Your objective >>
Scan the data beneath this task and copy each line that includes "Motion".

Collected material >>

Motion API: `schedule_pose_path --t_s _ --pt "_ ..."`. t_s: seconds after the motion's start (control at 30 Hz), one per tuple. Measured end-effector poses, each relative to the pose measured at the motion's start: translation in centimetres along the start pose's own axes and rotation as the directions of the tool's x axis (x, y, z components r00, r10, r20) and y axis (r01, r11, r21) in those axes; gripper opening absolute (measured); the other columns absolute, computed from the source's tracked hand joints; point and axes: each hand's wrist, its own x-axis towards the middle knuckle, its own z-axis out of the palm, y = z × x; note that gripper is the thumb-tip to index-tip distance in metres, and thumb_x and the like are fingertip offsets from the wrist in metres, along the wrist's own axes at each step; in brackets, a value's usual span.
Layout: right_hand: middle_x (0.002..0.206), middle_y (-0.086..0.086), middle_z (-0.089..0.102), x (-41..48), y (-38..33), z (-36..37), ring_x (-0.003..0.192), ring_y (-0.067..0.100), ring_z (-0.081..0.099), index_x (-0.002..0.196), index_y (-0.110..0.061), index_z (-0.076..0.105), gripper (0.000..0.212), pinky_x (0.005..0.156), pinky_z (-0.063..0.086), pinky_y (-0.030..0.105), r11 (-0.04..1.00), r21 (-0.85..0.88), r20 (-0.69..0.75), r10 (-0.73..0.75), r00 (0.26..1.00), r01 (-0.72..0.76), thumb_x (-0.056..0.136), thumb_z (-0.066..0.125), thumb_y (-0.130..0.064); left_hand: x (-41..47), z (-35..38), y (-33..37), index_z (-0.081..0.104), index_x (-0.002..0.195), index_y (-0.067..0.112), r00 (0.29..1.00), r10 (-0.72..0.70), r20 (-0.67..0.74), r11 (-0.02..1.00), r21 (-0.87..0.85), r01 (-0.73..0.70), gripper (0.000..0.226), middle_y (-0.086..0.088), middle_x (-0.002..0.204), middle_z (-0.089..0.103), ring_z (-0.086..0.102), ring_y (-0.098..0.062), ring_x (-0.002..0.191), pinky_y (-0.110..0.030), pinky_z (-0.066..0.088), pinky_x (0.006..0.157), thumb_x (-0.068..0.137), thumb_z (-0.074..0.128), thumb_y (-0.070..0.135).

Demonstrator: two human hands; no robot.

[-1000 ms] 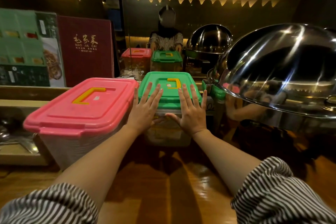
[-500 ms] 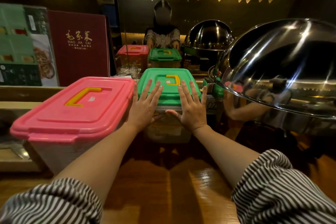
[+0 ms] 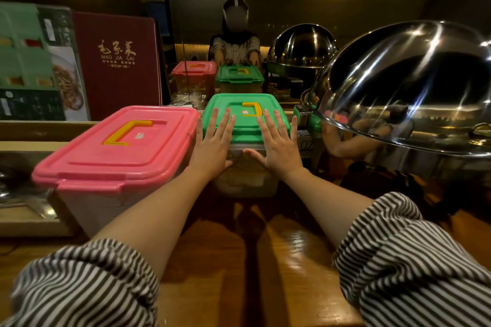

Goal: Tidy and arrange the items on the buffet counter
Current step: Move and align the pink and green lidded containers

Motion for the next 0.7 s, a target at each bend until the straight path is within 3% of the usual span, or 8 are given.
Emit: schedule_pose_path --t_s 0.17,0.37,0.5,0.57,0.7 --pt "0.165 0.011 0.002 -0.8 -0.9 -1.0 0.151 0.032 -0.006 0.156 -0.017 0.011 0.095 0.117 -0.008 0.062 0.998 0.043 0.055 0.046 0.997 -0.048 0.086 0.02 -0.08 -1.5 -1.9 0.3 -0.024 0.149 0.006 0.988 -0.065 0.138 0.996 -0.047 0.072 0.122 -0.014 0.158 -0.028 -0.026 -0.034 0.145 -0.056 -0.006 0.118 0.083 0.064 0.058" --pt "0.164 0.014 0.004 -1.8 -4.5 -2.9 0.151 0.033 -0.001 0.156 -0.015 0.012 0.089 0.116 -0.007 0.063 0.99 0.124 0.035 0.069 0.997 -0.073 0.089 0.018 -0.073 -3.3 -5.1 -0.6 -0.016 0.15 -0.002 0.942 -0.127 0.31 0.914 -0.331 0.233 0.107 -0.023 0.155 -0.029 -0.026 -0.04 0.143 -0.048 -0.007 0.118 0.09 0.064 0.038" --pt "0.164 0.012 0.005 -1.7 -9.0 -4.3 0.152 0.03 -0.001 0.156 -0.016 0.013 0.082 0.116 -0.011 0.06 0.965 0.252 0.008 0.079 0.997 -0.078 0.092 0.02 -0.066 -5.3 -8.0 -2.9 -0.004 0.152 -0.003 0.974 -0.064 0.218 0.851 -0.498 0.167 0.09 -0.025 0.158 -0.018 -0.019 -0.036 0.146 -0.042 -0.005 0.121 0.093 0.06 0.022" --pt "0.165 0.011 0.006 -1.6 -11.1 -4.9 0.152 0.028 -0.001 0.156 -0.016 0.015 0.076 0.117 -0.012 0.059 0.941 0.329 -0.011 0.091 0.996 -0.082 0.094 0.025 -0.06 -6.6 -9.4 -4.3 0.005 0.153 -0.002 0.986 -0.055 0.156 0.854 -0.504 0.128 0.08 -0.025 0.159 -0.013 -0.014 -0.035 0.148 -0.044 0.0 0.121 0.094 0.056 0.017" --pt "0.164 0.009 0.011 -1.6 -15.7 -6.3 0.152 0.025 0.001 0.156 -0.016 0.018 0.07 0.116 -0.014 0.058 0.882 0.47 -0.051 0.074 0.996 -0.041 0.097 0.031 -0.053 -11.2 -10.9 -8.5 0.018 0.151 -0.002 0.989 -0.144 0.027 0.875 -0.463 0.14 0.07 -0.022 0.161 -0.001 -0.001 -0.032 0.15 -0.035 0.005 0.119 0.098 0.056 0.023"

Output of the task >>
Motion API: `schedule_pose_path --t_s _ --pt "_ ..."`. t_s: seconds after the motion's start (control at 30 Hz), one per tuple. Measured end-effector poses, each relative to the pose measured at the motion's start: translation in centimetres along the start pose's own axes and rotation as the directions of the tool's x axis (x, y, z components r00, r10, r20) and y axis (r01, r11, r21) in those axes; gripper opening absolute (measured); the other columns absolute, computed from the source's tracked hand joints; point and axes: each hand's wrist, its own x-axis towards the middle knuckle, its own z-axis out of the palm, y = z × x; note that gripper is the thumb-tip to index-tip distance in metres, and thumb_x and the like are fingertip offsets from the wrist in metres, along the wrist's own axes at each step; in brackets, a value's usual span.
Motion for the next 0.7 s, a target at each bend until the straight path is within 3% of the usual span, or 8 are given.

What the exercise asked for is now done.